Accueil > Février / Mars 2013 / N°19

La start-up qui se fout de la modernité

Cela s’appelle un bug. Coup sur coup, deux des plus grands promoteurs grenoblois de l’Innovation et du Progrès viennent d’émettre des propos critiquant certains aspects de la vie numérique. En juin, Geneviève Fioraso, ancienne cumularde locale et néo-ministre de l’Enseignement supérieur et de la Recherche, invitée sur France Inter, se lamentait : «  Je pense que certains d’entre nous sont devenus des robots.

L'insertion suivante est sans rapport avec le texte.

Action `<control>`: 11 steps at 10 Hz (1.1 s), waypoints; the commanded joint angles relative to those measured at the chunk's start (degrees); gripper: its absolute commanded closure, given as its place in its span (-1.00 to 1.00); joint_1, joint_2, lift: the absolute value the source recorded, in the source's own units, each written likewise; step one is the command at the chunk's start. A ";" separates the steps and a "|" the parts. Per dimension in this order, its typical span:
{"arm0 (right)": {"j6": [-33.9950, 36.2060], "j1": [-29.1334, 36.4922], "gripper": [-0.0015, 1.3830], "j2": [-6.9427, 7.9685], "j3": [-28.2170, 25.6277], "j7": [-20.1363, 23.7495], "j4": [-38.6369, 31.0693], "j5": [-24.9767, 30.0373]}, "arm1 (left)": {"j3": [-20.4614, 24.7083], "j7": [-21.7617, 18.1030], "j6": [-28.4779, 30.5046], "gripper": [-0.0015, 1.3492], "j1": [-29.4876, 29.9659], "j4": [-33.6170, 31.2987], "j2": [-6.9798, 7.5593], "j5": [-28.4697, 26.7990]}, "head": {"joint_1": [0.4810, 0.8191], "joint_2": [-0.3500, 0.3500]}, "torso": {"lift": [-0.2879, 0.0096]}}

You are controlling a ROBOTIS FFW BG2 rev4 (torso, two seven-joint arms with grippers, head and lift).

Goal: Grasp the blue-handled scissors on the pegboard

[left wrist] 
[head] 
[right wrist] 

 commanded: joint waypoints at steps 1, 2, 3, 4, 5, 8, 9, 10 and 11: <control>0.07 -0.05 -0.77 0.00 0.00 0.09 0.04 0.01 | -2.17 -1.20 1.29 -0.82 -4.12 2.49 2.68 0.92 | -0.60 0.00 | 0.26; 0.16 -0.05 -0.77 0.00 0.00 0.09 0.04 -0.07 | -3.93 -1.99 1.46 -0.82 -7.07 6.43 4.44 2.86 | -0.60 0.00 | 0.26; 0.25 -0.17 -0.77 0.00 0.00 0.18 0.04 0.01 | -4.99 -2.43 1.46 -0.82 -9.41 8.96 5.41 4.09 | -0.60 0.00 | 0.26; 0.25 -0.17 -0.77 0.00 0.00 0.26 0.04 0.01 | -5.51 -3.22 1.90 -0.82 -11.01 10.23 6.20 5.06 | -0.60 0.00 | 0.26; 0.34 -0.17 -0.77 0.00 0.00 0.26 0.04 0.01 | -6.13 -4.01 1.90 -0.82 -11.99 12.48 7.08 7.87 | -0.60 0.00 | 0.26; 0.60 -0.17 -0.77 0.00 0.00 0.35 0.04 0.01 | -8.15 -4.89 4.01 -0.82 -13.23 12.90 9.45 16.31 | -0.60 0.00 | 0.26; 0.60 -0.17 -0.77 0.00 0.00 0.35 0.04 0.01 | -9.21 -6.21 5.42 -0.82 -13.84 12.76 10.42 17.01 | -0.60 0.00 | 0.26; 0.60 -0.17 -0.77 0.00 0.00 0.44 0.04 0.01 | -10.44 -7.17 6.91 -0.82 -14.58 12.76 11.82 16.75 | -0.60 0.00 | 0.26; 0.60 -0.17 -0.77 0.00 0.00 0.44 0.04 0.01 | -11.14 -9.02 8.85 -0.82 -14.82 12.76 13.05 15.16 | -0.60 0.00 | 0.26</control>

J’ai fait le premier conseil du Cnesser où on rencontre toutes les organisations syndicales et bien tout le monde tweetait pendant que je parlais, il y a eu trois dépêches AFP le temps de mon allocution et je vous assure que je n’avais pas l’impression d’avoir des gens avec des yeux qui me regardaient pendant ce conseil ». Quelques mois plus tard, Jean Therme, directeur du CEA livre ses grands desseins pour l’humanité dans Le Nouvel Observateur (13/12/2012) : « Je veux institutionnaliser une société de relations humaines où l’on se rencontre plutôt que de s’envoyer des mails, où l’on se retrouve, à la façon des agoras grecques, pour recréer de l’échange dans un espace où les regards se croisent ». Rappelons que ces deux lascars ont sans cesse vanté les mérites de toutes les innovations - notamment pondues dans la cuvette grenobloise - poussant les gens à passer de plus en plus de temps derrière leurs écrans, à « tweeter », à «  s’envoyer des mails  », bref à « devenir des robots ». Alors que pour eux le développement de la vie virtuelle n’a jamais posé de problèmes, notamment parce qu’il «  crée des emplois  » - argument d’autorité coupant court à tout débat - voilà qu’ils tentent par ces sorties de se donner une image « humaniste ». Après l’hôpital qui se fout de la charité, voilà la start-up qui se fout de la modernité.